**THE PROBLEM:**
Go over the data and keep only the lines that include "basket".

**DATA SHOWN:**
----------------
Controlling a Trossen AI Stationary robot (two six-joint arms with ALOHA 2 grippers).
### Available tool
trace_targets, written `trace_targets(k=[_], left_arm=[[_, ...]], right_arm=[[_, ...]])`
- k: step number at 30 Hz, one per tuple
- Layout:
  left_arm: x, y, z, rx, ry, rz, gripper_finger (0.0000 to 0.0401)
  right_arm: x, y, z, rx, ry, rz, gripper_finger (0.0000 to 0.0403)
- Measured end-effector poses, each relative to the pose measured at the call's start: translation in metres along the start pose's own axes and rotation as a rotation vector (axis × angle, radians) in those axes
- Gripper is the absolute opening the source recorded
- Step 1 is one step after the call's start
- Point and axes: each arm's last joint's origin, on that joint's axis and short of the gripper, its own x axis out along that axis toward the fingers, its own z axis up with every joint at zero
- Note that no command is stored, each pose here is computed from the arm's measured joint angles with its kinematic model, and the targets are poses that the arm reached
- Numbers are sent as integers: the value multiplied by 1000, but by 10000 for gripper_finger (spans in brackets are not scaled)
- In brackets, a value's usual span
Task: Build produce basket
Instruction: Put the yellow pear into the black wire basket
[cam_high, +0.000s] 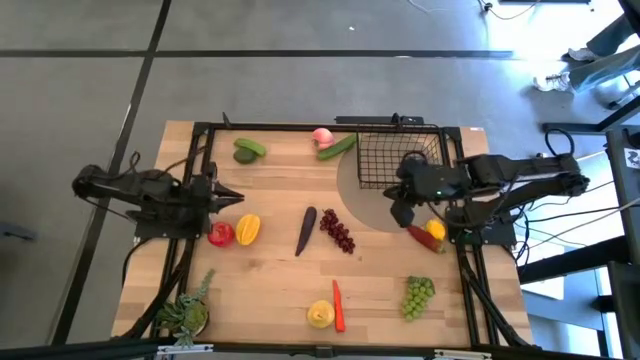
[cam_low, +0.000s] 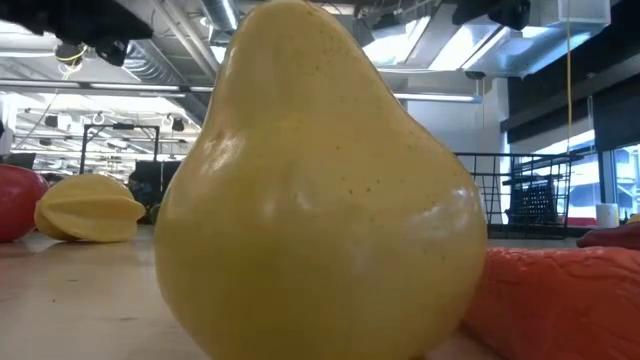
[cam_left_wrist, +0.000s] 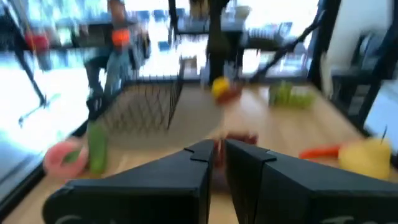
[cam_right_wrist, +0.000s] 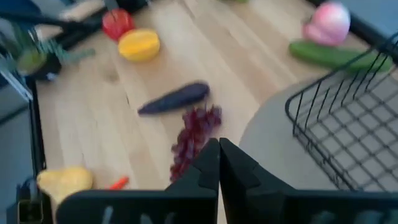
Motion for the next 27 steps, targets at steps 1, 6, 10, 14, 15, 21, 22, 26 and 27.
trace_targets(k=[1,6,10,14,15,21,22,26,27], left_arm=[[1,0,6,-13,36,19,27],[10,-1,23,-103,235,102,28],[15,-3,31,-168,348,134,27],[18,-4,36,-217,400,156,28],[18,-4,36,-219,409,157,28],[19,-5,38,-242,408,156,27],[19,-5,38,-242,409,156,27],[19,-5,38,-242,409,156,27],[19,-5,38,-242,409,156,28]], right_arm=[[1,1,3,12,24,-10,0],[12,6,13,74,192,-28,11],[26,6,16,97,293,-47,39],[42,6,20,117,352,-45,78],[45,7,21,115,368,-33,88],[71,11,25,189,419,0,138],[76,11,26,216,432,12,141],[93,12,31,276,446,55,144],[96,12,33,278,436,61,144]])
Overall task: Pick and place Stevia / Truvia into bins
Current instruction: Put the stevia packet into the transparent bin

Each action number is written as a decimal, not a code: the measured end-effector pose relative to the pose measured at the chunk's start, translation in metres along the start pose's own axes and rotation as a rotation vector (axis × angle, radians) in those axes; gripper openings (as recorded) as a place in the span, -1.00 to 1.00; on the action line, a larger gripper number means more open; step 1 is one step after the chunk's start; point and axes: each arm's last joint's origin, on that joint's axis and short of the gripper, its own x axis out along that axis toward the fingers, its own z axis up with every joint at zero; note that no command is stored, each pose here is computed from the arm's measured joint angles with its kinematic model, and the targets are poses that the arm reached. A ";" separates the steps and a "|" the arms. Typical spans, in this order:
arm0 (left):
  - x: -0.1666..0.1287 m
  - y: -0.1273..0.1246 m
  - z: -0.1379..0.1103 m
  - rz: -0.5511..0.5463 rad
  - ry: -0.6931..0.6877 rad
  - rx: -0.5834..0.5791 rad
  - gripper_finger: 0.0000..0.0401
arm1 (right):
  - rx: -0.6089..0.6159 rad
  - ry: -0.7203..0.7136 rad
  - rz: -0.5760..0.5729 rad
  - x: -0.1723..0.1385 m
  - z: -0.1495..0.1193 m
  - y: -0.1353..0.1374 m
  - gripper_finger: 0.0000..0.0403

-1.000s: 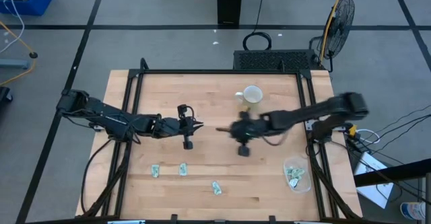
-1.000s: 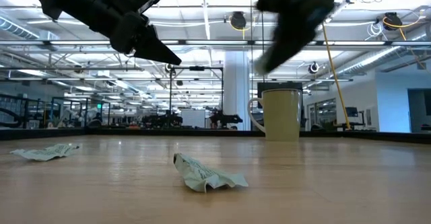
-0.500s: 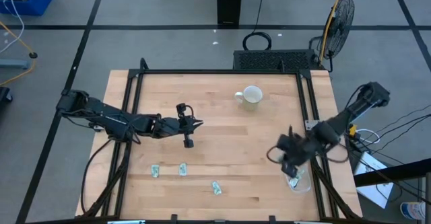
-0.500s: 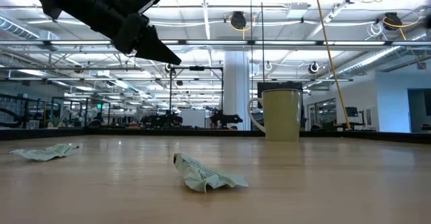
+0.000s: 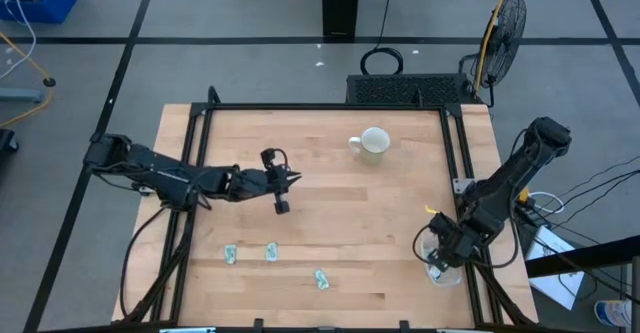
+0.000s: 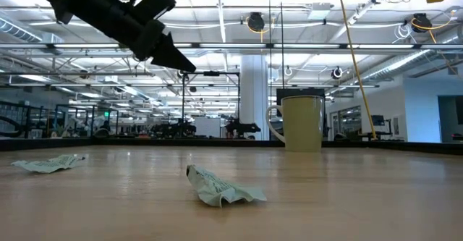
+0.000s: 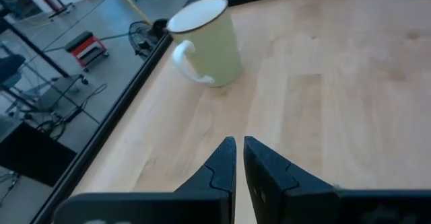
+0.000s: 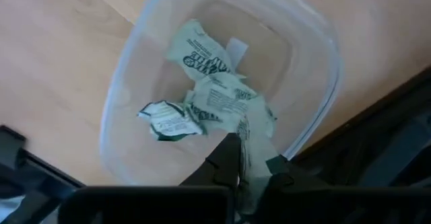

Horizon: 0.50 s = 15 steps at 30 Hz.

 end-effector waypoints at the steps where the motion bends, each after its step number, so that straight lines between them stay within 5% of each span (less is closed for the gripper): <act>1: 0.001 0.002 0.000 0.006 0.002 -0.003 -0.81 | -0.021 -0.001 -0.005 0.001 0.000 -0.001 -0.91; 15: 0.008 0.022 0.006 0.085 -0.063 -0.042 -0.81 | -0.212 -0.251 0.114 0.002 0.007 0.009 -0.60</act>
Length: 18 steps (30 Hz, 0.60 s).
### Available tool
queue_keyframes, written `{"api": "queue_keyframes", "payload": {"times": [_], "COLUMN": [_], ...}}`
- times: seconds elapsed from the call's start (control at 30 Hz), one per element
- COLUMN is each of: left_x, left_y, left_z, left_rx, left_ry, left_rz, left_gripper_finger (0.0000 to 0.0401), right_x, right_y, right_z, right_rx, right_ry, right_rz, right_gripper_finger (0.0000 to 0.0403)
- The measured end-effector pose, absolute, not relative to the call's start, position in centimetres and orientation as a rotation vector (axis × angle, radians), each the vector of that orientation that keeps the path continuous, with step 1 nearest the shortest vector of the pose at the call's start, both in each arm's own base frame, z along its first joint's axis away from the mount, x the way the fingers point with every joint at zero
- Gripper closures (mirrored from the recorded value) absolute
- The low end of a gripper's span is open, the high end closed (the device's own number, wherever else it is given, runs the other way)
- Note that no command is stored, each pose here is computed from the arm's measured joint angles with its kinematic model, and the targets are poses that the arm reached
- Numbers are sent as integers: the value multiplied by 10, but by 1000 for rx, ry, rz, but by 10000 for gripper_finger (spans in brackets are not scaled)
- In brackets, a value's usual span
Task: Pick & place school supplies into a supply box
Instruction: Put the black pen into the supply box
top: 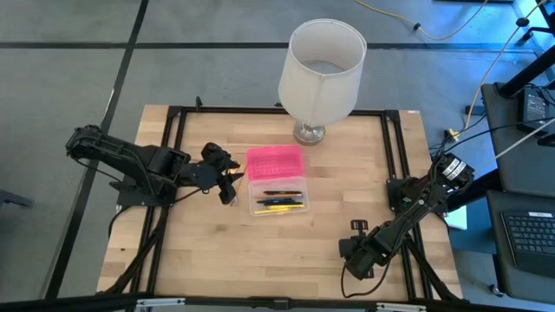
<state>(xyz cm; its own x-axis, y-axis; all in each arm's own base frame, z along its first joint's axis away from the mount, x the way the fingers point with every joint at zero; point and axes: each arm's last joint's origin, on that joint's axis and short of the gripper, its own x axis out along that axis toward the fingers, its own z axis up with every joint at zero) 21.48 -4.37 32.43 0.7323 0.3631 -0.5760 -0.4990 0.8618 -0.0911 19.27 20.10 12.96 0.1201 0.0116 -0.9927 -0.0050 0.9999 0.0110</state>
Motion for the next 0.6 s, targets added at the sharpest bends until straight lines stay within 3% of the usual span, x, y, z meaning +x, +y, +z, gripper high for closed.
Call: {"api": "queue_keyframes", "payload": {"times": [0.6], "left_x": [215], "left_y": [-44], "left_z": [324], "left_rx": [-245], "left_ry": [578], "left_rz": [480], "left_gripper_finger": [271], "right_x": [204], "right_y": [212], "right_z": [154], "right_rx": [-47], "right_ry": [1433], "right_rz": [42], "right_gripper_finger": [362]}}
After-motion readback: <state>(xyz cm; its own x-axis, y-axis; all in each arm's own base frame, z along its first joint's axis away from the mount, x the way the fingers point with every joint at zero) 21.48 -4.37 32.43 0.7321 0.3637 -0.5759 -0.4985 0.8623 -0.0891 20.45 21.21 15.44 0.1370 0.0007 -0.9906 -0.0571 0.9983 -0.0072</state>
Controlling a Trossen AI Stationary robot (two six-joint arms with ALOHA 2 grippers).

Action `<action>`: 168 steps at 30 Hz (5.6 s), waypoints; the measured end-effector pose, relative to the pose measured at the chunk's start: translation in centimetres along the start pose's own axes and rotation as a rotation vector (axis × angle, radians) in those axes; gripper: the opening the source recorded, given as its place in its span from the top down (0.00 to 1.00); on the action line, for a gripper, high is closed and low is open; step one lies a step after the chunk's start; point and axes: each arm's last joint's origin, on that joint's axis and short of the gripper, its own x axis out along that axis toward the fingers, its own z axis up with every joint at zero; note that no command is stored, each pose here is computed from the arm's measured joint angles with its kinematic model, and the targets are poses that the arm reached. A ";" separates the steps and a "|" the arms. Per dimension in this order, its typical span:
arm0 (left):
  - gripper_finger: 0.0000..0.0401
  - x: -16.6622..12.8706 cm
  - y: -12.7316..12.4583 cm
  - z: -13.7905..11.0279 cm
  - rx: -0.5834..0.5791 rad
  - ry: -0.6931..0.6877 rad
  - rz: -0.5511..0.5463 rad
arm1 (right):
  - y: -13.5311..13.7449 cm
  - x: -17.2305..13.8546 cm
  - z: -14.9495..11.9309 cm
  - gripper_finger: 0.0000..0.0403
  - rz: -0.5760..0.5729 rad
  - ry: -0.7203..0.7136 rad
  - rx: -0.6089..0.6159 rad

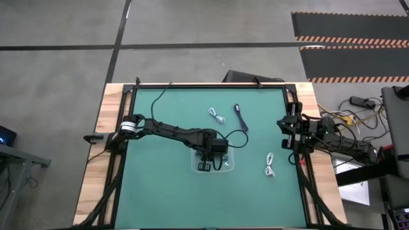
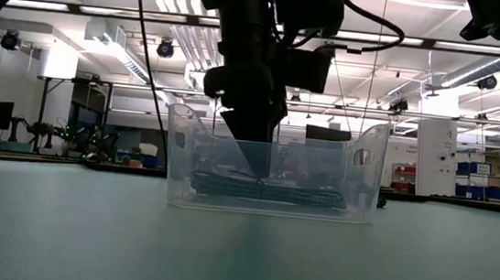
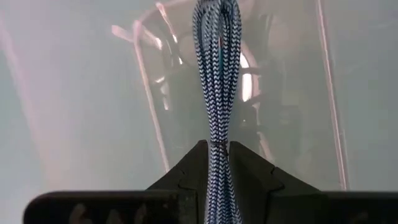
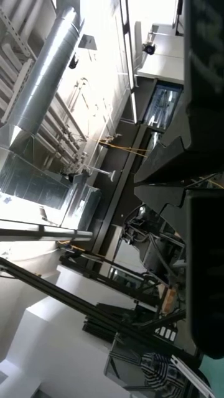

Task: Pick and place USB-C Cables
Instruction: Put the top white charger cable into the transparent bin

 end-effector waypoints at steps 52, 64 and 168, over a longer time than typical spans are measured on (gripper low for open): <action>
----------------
**YOUR RESPONSE:**
Task: Build produce basket
Instruction: Put the yellow pear into the black wire basket

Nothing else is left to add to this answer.